«Она сумасшедшая», — с облегчением подумал Ульрих, глядя, как иноземная красавица пытается разговаривать с его конем. Это открытие его немного удручило, но сумасшедшая богиня устраивала его больше, нежели ведьма в трезвом уме. Это объяснило бы и ее страшный желтый взгляд, которым она посмотрела на него тогда. Сумасшедшие боготерпимые создания, и им, по крайней мере, не требуется очищение огнем. Расслабляться он и не думал, но теперь она не заставляла его находиться в напряжении ожидания неизвестности и гарантированных неприятностей. Когда она улыбнулась, он поразился здоровью, ровности и белизне ее зубов, он сомневался, что даже лучший жемчуг может быть таким белым… если бы он захотел сравнить с чем-то цвет ее улыбки, он бы назвал камень королев — кахолонг. И уж точно он сомневался, что ему приходилось видеть такие зубы раньше. Если бы он был ребенком и верил в чудеса, то подумал бы, что она пришла из другого мира.
Ему нравилось слушать ее грудной певучий спокойный голос и отвечать на ее глупые вопросы. Она забавляла его, это даже увлекло. Он готов был говорить с ней несколько дней подряд, не сходя с места. В глубине души он понимал, что долго это не продлится, начинался закат, его отряд может начать беспокоиться и вернуться за ним, им надо было возвращаться в монастырь, их ждало дело, но сейчас ему не хотелось думать обо всем этом, ему просто хотелось говорить с этой странной сумасшедшей незнакомкой. Ему было с ней интересно.
Он догадывался, что она пытается научиться понимать незнакомый ей язык, поражался тому, с какой скоростью она это делает. Он бы даже восхищался ее умом, на первый взгляд превосходящим не только женский, но и многие из мужских, будь она здоровой, но он подозревал, что она просто заново пыталась изучить то, что однажды забыла, сумасшедшие нередко полностью теряют память. Он допускал, что она может быть чужеземкой, но сомневался, что она не знала его речи. А иначе, что ей тут делать одной, в глубине прусских земель. Ее разговоры с конем, не знание простых житейских истин и ее несдержанное удивление его именем, родом, титулами и положением, веселили его, за что он чувствовал смущение, грешно смеяться над богом обиженными созданиями, он жалел ее, но не мог ничего поделать с собой, жалкой она не казалась.
Довольно скоро он, наконец, узнал главное, из того, что хотел бы о ней знать. Ее звали Эрта. Чудное, но красивое имя, отметил он, ему почему-то сразу пришло на ум греческое слово 'эрос', и он не мог понять, почему она отождествилась у него с мужским языческим божеством, а не с женским. Возможно, из-за ее мужской одежды и мечей, а возможно из-за той странной неуловимой жесткой неженскости, сквозившей сквозь безграничную женственность всех ее движений. И тут она мягко подкралась к нему.

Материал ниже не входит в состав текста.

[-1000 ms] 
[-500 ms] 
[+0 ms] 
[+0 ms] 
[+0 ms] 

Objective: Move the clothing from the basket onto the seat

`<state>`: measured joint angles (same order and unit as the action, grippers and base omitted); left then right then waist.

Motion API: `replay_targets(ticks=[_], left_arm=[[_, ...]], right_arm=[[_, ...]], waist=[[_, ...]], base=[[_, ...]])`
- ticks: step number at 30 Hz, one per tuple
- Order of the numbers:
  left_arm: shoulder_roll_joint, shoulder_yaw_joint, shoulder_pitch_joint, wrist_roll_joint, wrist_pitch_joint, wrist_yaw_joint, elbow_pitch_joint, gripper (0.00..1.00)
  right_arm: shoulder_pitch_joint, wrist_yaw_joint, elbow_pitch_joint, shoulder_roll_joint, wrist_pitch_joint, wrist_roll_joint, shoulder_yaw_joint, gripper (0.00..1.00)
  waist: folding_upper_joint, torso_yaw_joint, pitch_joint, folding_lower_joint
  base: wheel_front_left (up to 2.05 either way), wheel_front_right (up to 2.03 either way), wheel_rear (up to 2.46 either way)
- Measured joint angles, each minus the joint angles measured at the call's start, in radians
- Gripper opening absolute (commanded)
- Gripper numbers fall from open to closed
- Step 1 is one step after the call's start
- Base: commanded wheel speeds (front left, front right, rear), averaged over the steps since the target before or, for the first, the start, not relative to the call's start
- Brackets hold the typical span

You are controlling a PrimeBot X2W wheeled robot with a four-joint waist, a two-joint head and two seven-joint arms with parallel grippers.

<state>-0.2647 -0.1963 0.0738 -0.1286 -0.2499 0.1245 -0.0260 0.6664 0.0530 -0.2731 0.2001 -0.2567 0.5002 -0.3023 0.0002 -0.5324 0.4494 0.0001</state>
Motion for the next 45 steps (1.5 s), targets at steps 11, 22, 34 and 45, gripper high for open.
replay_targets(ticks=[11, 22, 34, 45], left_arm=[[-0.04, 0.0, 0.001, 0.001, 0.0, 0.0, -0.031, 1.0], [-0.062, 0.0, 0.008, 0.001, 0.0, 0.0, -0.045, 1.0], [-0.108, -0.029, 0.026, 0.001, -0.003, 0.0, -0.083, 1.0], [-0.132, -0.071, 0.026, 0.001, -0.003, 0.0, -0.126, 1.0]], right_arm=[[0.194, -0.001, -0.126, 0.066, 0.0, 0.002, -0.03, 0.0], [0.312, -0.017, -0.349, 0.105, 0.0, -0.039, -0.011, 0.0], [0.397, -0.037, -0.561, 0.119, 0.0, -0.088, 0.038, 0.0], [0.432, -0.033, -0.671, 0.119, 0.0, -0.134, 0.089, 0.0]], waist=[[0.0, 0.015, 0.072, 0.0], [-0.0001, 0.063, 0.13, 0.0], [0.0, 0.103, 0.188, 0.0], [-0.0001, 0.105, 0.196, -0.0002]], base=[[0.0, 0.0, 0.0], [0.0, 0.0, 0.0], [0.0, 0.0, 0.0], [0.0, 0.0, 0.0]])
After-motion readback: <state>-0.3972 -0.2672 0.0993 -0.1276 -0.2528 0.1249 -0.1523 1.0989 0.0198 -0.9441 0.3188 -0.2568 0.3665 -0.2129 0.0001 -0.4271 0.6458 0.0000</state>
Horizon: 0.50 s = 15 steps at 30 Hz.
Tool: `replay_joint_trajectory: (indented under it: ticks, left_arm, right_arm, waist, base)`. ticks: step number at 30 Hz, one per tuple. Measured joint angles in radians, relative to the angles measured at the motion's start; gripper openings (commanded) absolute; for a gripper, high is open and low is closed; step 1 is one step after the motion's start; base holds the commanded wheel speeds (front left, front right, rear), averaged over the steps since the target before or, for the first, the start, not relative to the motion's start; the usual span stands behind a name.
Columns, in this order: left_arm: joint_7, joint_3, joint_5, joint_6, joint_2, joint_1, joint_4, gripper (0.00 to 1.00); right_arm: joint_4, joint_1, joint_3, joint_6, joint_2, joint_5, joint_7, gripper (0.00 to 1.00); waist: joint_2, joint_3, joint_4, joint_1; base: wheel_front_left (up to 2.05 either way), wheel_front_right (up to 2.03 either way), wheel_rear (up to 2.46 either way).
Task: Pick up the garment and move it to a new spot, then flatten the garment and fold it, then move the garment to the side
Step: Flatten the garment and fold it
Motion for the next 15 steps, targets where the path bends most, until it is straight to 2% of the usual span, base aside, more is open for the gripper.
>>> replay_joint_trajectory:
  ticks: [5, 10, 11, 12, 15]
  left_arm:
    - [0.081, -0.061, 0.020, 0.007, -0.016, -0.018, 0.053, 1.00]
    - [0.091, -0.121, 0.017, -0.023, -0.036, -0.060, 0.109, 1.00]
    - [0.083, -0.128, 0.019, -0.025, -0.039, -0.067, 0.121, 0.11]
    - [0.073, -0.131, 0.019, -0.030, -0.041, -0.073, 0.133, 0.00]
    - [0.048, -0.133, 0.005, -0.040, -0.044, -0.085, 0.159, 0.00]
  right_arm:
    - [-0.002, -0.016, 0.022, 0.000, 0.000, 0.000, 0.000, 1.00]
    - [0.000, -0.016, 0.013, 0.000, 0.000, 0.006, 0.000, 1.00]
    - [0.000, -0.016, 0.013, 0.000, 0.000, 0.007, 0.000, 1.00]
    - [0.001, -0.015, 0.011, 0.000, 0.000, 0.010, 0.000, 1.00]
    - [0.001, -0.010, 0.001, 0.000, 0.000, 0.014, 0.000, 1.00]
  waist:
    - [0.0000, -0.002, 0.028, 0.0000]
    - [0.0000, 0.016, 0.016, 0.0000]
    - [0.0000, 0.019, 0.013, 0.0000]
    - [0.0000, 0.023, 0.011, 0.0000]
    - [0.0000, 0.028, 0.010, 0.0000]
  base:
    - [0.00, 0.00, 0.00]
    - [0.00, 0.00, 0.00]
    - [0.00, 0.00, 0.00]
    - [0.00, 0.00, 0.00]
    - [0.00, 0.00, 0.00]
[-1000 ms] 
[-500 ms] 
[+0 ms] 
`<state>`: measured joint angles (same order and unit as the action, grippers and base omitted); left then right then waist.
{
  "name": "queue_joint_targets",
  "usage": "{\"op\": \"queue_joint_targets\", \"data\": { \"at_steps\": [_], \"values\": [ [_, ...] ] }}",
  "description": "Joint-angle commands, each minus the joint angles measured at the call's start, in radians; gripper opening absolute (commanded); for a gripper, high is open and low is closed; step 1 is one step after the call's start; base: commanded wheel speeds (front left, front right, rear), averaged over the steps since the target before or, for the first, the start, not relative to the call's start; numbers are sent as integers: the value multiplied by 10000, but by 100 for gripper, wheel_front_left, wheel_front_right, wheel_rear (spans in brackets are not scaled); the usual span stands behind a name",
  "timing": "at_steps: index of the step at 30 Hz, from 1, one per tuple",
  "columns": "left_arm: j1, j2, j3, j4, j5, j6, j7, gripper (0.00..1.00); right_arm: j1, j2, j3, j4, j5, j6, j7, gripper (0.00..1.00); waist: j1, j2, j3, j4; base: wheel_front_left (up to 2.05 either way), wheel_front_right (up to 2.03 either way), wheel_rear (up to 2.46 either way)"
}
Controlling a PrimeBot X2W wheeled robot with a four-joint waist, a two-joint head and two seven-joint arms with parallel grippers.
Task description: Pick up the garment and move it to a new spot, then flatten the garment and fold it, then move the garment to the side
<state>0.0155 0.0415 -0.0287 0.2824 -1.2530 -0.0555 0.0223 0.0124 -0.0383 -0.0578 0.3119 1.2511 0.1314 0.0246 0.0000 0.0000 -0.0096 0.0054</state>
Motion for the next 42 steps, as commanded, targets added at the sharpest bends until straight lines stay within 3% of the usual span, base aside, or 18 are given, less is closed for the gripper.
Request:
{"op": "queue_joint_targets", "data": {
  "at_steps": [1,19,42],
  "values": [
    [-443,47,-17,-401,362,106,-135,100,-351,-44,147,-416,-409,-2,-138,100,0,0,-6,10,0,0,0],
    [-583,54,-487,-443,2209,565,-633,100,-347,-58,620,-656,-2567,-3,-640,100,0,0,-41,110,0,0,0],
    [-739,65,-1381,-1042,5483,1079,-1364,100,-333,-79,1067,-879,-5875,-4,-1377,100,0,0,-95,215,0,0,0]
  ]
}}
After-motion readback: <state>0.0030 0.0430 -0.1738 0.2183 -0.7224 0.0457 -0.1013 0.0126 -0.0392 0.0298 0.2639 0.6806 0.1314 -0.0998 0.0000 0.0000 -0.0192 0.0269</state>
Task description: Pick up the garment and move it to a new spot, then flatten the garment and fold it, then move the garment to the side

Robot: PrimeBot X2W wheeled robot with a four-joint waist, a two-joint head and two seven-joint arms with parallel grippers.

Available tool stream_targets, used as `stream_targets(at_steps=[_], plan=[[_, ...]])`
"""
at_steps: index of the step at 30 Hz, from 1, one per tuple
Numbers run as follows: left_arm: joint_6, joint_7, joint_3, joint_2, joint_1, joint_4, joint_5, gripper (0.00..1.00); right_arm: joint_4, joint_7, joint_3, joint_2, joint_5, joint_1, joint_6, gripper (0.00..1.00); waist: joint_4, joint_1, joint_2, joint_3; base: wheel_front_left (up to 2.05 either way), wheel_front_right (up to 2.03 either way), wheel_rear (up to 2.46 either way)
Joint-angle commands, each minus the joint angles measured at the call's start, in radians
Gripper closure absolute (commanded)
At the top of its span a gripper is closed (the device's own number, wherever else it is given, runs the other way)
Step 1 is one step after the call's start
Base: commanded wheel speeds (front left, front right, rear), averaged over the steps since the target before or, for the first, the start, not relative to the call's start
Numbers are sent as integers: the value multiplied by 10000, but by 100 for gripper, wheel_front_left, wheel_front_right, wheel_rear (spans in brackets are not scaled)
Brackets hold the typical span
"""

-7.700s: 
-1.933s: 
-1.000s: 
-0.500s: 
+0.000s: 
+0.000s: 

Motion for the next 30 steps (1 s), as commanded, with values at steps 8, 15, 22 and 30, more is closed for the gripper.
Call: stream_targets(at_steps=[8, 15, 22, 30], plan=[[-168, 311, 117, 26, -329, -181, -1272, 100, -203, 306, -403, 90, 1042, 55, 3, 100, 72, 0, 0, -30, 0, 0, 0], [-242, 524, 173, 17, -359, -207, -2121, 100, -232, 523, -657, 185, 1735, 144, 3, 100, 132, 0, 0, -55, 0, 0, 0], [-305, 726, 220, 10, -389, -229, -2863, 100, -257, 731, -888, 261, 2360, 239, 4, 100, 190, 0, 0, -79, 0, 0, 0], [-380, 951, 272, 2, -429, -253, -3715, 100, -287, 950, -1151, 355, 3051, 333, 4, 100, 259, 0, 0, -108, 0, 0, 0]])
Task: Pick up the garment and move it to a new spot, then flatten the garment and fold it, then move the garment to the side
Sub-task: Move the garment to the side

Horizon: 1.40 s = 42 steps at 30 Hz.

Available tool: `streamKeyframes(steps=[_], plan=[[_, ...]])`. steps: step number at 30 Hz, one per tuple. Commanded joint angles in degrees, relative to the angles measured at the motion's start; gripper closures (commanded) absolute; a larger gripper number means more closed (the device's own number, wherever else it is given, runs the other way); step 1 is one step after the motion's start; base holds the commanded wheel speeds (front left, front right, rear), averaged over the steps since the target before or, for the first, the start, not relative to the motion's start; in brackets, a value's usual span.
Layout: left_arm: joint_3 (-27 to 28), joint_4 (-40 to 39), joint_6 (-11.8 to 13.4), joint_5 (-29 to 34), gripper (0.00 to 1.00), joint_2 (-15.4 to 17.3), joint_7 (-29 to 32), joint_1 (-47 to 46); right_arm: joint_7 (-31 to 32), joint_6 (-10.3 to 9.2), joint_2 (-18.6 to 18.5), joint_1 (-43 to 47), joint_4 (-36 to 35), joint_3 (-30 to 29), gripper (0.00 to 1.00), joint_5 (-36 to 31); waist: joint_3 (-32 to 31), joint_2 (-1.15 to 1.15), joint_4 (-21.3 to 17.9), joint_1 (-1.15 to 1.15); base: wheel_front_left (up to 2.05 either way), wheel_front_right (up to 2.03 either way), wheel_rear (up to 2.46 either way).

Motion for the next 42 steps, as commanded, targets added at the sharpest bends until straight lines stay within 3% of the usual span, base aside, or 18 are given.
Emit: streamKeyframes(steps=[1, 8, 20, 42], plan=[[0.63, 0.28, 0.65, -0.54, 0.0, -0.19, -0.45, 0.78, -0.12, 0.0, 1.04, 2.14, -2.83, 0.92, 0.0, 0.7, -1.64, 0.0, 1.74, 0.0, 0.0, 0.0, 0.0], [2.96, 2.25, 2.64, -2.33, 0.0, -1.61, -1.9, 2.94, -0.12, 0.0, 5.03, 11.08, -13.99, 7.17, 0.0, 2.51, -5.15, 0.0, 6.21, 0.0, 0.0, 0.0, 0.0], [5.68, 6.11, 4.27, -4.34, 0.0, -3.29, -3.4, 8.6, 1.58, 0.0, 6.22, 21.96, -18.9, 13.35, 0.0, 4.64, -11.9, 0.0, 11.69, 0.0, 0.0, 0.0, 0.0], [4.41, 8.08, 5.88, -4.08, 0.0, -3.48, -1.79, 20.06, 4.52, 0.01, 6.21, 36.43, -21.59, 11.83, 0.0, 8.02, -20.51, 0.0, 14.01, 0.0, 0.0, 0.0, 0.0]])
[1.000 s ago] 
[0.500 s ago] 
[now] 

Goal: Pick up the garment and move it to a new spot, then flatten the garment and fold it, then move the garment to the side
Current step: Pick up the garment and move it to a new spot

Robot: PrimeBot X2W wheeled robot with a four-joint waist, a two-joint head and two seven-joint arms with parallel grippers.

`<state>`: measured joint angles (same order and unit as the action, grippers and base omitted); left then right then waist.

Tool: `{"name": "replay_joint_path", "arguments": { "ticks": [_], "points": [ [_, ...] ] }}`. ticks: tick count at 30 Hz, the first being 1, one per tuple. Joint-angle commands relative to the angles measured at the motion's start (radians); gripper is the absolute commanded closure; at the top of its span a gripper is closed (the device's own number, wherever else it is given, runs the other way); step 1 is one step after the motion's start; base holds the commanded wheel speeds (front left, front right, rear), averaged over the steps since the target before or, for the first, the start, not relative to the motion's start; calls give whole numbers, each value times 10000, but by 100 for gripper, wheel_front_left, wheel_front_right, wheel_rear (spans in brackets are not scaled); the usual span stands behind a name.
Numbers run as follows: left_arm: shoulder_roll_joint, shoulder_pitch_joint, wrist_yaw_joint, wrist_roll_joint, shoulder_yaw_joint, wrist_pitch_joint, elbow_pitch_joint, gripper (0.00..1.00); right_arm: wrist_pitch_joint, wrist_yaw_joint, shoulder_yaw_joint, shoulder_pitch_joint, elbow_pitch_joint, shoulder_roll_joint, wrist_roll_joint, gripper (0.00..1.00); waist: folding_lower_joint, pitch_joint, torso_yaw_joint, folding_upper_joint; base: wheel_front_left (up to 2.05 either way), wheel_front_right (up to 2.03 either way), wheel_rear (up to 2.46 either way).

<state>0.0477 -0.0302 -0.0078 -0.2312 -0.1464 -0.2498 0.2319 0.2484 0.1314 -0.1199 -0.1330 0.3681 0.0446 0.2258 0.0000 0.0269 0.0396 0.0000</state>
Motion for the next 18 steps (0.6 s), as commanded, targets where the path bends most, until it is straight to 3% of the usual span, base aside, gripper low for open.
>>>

Справедливо говоря, она не кралась в истинном значении этого слова, потому что двигалась открыто и прямо, прямо в его устремленный на нее взор, но ее движение все равно казалось крадущимся, как большая черная кошка. И кошка тронула лапой его меч. Он не мог бы объяснить, почему ее действие показалось ему таким сексуальным. И почему его мысли показались ему такими извращенными. Он начал цепенеть, когда это невольно чарующее безумное чудовище начало лапать его закованное в снаряжение тело. Он как будто хотел ребенка, эту несчастную сумасшедшую, невинное дитя, не страшащееся его. Не ведающее кто он, и что он может с ней сделать. И в то же время он понимал, что невинным дитем она не была. Он не мог понять себя. И ему не нравилась эта внутренняя растерянность. Как бы в оправдание своим постыдным мыслям о ней, он решил продемонстрировать ей свое доверие и безопасность. Он снял кольчужную перчатку и осторожно взял ее руку.
Он увидел, как потемнели и затуманились ее глаза. Она смотрела на его руку, и сквозь нее видела что-то другое, темное, скорбное. И ему до боли захотелось избавить ее от этой скорби, отвлечь, защитить. Он нежно и осторожно дотронулся до ее лица, боясь своим движением напугать ее, варварски сломать что-то неизвестное и не понятное ему. И стал ласково рисовать ее лицо своими пальцами вместо кистей, подражая художникам, проводя ими по ее чертам, шепча при этом, как языческие заклинания, их названия. Он рисовал на ее лице новое, без скорби. Никогда ни для кого он не делал ничего подобного, он даже не подозревал, что способен на такое. Она была его волшебством.